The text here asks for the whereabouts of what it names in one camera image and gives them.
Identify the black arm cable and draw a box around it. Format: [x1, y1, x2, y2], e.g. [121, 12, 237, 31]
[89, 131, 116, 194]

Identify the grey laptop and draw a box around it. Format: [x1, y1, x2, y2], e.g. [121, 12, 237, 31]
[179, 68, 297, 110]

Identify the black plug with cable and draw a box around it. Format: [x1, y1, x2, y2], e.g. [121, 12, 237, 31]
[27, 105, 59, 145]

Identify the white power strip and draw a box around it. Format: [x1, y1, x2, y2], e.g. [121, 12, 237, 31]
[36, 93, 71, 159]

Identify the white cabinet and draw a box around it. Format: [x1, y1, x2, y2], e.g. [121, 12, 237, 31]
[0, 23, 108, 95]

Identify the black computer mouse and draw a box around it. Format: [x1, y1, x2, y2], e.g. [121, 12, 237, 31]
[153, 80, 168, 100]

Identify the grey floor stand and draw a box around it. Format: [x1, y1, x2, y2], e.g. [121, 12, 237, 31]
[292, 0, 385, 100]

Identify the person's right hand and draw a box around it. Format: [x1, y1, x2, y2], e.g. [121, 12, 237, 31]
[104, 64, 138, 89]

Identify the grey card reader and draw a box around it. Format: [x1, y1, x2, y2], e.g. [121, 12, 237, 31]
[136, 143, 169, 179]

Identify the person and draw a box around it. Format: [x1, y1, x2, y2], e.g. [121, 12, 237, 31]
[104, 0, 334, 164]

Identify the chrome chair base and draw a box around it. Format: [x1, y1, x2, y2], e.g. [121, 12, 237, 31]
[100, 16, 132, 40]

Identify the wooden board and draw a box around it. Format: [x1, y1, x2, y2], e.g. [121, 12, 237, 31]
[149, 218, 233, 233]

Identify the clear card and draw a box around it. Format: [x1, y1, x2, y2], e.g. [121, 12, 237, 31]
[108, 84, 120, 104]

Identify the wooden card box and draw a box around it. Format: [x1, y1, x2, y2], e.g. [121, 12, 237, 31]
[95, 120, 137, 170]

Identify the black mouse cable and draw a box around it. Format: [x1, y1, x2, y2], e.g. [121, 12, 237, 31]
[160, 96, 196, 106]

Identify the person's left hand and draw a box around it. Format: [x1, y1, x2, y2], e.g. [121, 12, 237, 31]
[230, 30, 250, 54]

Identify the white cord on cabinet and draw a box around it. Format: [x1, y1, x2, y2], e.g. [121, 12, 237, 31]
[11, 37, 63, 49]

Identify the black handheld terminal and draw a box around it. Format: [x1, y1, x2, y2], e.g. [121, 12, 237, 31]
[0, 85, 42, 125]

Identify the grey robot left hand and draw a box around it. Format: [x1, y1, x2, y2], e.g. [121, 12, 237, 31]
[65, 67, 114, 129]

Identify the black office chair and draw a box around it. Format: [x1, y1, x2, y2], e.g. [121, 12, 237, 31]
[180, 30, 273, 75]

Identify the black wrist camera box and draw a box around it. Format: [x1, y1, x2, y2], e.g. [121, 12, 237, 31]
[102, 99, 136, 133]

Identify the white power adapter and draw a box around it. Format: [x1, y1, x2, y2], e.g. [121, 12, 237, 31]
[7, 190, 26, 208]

▶ _AIM OF THE TASK_: Everything from the line with "Identify the black office" to the last line of the data is what to return, word for word; leave out the rest.

▶ _RESULT FOR THIS TASK_:
Identify the black office chair and draw a box around it. Format: [x1, y1, x2, y2], e.g. [121, 12, 237, 31]
[180, 30, 273, 75]

Identify the black wrist camera box and draw a box around it. Format: [x1, y1, x2, y2], e.g. [121, 12, 237, 31]
[102, 99, 136, 133]

Identify the white power adapter and draw a box around it. Format: [x1, y1, x2, y2], e.g. [121, 12, 237, 31]
[7, 190, 26, 208]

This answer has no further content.